**REQUIRED WORK:** Return the data below exactly, but only from the line containing "Robot: PrimeBot X2W" through the line containing "the typical span.", with both of those lines included.

+--

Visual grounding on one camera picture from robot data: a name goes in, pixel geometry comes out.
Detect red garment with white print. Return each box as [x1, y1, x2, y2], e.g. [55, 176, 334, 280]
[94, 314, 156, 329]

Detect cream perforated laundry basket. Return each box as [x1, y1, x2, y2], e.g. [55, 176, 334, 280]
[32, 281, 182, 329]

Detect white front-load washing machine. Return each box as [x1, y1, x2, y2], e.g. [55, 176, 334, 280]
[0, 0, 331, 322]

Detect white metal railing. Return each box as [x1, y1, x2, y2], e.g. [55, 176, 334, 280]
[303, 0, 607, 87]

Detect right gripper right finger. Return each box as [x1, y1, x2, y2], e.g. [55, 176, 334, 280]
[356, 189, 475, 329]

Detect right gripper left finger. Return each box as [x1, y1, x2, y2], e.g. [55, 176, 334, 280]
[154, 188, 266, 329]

+--

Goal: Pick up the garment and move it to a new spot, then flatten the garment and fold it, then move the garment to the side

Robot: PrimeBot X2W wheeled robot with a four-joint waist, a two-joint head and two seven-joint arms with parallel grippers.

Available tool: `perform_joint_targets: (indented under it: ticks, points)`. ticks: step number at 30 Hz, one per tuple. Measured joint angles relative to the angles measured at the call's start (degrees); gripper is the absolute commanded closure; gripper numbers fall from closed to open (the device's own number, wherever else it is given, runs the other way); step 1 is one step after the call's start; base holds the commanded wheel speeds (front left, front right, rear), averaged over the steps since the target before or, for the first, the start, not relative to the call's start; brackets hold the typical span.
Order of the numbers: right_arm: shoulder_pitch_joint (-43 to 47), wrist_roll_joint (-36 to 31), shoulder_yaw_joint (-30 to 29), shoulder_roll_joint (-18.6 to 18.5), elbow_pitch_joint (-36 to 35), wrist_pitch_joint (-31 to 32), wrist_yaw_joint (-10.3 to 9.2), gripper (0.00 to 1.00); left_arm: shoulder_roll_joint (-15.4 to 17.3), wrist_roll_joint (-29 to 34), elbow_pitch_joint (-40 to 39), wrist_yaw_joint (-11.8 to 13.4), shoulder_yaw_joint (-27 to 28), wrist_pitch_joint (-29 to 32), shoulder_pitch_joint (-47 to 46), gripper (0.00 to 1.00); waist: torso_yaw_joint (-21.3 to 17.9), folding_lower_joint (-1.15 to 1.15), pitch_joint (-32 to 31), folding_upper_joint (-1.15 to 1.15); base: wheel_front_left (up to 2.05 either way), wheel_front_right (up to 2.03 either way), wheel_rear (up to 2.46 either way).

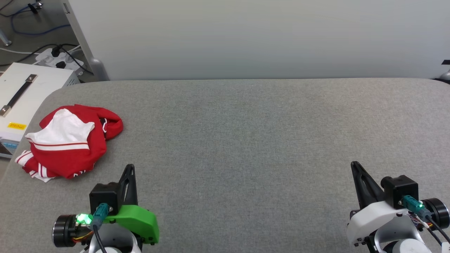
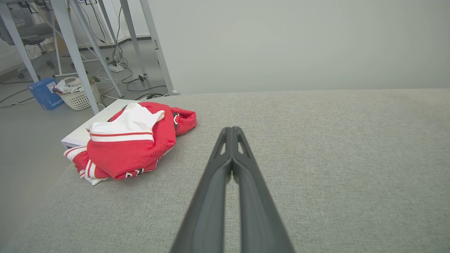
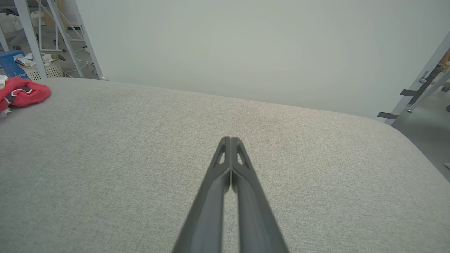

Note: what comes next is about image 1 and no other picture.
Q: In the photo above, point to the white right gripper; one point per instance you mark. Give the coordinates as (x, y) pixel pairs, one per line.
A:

+--

**EXERCISE ANSWER:**
Robot: PrimeBot X2W wheeled robot with a four-joint waist, a two-joint head and two seven-joint arms with parallel grippers.

Available tool: `perform_joint_targets: (indented under it: ticks, points)`. ticks: step number at 30 Hz, one per tuple. Measured joint angles relative to the angles measured at the call's start (degrees); gripper is the absolute commanded closure; gripper numbers fall from closed to open (the device's own number, wherever else it is given, runs the other way); step 1 is one step after the call's start; base holds the commanded wheel speeds (front left, front right, rear), averaged over the steps since the target before or, for the first, the start, not relative to the call's start; brackets hold the typical span.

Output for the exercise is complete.